[ACTION ITEM] Filter the entries down to the lines holding "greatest", then copy those lines.

EXCERPTED DATA START

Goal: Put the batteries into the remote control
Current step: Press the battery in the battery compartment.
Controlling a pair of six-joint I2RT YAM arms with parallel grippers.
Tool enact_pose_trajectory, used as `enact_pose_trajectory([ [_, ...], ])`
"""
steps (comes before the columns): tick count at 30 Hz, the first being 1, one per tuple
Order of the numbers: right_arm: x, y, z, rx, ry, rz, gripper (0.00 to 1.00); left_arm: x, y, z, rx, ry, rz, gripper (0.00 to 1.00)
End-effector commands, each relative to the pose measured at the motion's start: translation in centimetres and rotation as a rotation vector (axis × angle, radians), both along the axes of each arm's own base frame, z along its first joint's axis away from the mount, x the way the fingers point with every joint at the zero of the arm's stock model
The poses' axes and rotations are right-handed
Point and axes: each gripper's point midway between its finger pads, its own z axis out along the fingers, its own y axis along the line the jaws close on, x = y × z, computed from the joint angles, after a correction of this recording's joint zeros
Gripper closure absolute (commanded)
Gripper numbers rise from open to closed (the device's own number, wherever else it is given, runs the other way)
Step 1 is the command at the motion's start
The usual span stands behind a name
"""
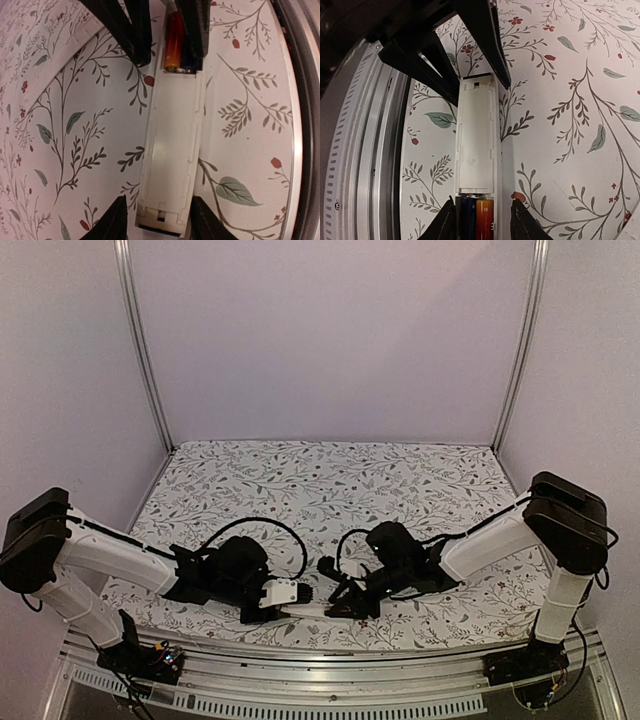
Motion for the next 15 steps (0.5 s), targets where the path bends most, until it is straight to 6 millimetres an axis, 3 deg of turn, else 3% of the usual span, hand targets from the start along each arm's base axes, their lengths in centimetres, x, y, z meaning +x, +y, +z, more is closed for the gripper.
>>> enact_pose_trajectory([
  [1, 0.0, -0.4, -1.3, -0.026, 0.016, -0.009, 0.66, 0.2, -0.2, 0.4, -0.008, 0.007, -0.003, 0.57],
  [7, -0.2, -0.6, -1.7, -0.032, 0.028, -0.009, 0.67, 0.1, -0.2, 0.3, -0.005, 0.009, -0.006, 0.58],
  [10, -0.2, -0.4, -1.6, -0.026, 0.034, -0.008, 0.58, 0.0, -0.2, 0.2, 0.000, 0.011, -0.008, 0.58],
  [15, 0.1, 0.0, -0.5, -0.001, 0.035, -0.013, 0.59, -0.1, -0.2, 0.2, 0.001, 0.010, -0.012, 0.58],
])
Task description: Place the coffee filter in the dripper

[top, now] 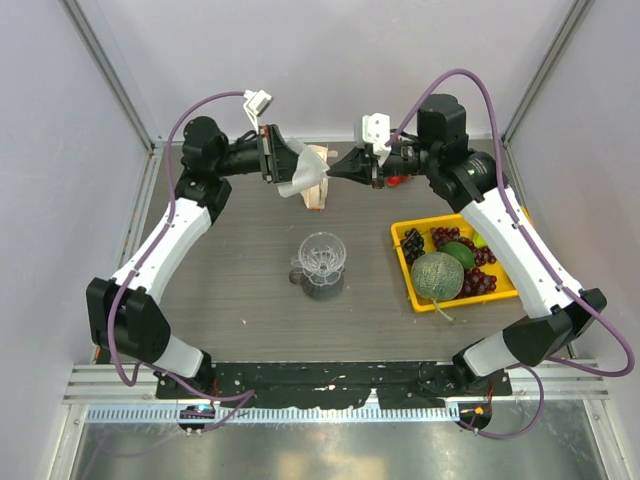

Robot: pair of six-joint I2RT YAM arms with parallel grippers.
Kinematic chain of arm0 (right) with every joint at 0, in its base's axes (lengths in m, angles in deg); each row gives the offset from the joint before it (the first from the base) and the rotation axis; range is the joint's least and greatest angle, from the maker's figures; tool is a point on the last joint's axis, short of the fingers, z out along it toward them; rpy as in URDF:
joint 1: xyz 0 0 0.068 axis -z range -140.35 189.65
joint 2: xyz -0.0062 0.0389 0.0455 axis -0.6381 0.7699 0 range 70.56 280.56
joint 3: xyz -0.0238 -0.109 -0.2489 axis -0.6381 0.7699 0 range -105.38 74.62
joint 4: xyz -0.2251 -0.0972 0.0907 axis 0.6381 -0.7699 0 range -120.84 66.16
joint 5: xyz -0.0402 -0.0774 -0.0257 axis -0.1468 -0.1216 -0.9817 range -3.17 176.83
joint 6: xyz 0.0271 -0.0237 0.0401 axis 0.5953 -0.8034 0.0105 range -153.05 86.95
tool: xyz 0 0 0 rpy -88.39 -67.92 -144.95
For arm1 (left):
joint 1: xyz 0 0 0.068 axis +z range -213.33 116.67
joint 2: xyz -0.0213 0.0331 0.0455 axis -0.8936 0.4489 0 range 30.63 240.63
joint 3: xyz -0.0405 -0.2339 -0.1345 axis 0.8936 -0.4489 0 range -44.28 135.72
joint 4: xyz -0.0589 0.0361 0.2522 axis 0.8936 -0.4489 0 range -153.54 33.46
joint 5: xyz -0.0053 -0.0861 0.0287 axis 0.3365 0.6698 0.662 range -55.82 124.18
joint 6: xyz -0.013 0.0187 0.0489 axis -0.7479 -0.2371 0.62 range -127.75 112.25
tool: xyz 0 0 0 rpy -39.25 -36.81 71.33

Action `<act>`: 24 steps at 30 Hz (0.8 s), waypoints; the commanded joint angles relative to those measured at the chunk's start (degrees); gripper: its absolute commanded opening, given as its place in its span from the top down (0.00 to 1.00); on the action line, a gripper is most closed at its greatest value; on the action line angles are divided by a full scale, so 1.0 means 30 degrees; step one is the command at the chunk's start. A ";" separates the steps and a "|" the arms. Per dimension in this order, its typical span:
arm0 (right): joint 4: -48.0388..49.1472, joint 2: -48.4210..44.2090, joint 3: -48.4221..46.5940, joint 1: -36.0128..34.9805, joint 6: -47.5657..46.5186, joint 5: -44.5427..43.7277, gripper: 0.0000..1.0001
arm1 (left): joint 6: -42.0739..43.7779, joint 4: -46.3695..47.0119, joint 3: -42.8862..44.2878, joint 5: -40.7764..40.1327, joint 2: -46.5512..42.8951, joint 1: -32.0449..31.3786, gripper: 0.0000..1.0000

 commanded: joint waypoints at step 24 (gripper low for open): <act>-0.2084 -0.1151 -0.0025 -0.0171 -0.2936 0.0606 0.95 | 0.1762 0.0226 -0.0174 0.1702 -0.1193 0.0111 1.00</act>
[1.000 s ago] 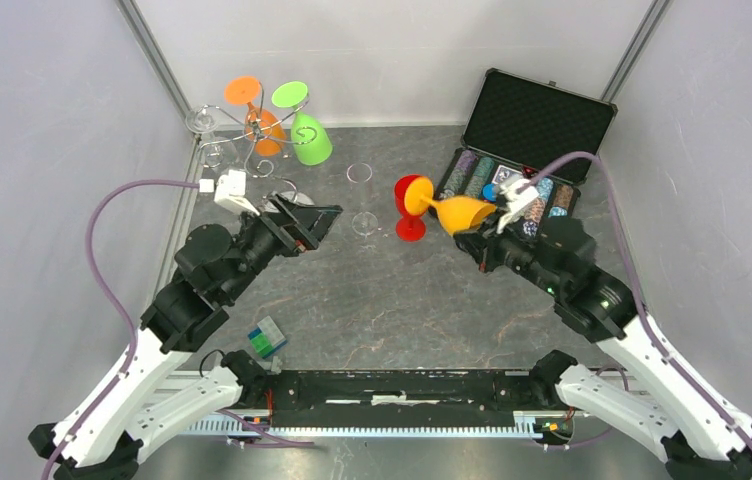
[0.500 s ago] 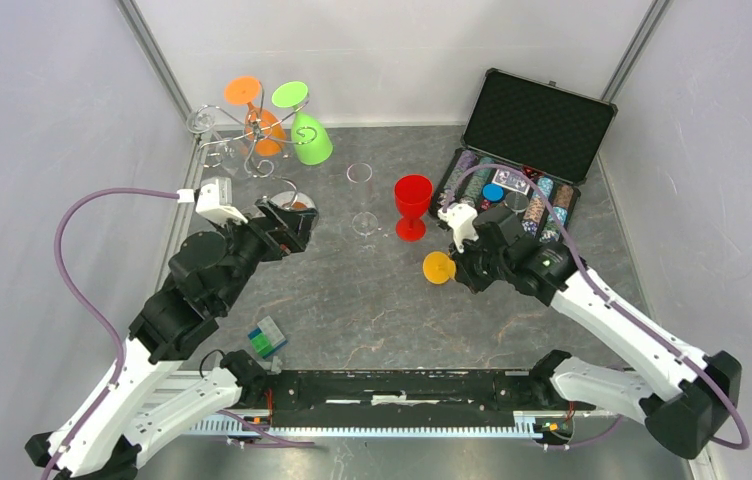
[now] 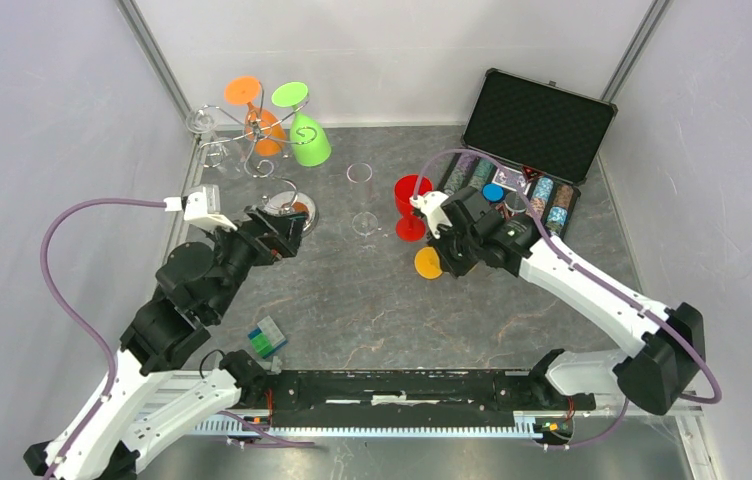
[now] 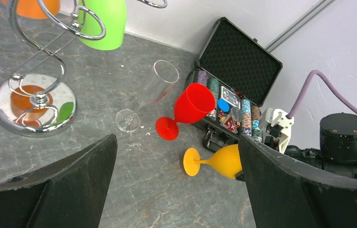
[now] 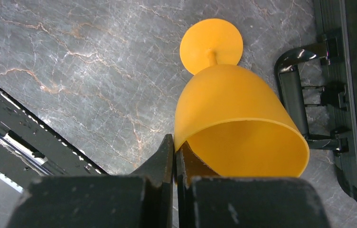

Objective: Take the wine glass off the wine glass rack

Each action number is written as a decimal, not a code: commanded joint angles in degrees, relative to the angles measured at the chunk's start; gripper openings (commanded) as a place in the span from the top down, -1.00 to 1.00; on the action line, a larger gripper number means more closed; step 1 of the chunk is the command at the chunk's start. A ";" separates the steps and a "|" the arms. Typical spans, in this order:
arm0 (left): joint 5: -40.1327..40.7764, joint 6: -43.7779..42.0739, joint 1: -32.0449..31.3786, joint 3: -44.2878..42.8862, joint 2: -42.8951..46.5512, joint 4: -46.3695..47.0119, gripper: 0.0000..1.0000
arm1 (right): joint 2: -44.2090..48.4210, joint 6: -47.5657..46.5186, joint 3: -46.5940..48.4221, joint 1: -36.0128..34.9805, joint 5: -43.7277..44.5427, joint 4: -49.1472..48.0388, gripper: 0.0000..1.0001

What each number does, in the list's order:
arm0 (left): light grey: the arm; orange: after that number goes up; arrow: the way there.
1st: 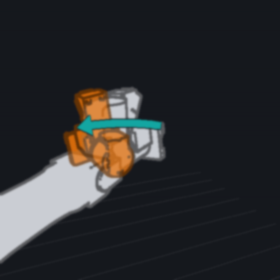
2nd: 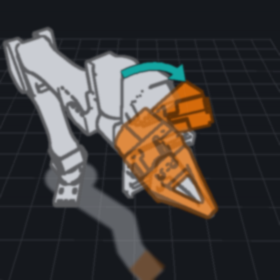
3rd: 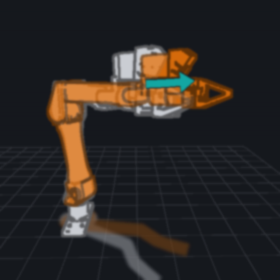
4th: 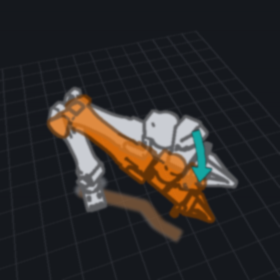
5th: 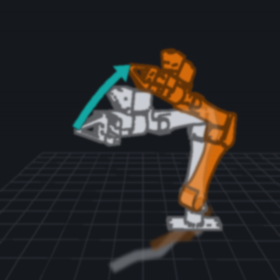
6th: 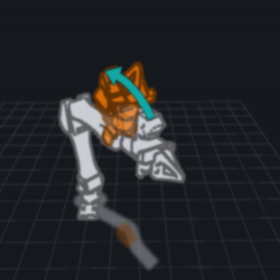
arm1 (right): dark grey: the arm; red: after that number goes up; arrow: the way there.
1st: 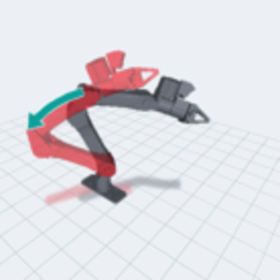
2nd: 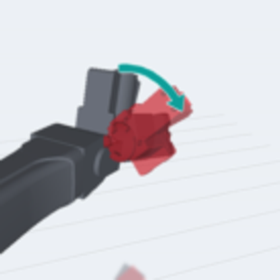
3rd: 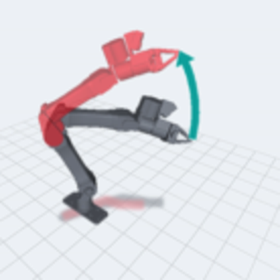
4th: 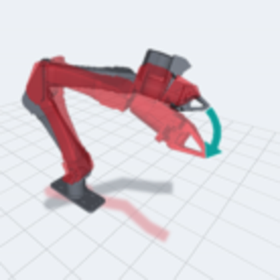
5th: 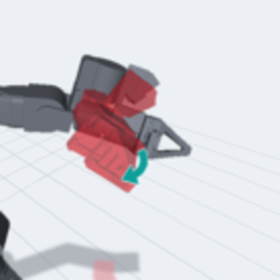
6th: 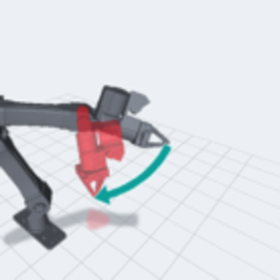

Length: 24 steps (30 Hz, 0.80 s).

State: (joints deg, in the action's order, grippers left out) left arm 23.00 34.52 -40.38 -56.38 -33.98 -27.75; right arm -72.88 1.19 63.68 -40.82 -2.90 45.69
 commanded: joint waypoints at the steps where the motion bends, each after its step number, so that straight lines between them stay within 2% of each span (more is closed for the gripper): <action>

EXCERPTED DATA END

[WRITTEN ANSWER]
Kinematic chain of arm0 (right) with every joint at 0, in its base's axes (lengths in m, angles in deg); each row gives the offset from the joint before it (the first from the base) and the rotation axis; range is the joint's least and greatest angle, from the maker's figures; tool is a point on the last joint's axis, short of the fingers, z out along it toward them; rpy as in URDF:
Action `<act>`: 24 steps at 30 Hz (0.8 s), waypoints; the commanded joint angles relative to those measured at the chunk's start (degrees); gripper: its absolute commanded opening, given as its place in its span from the top down (0.00 to 1.00); on the action line, a gripper is most closed at its greatest value; on the action line angles are divided by a full scale, so 1.0 means 30 degrees; step one is the command at the chunk's start. A ";" separates the steps and a "|" the arms. Per dimension in this order, its typical span:

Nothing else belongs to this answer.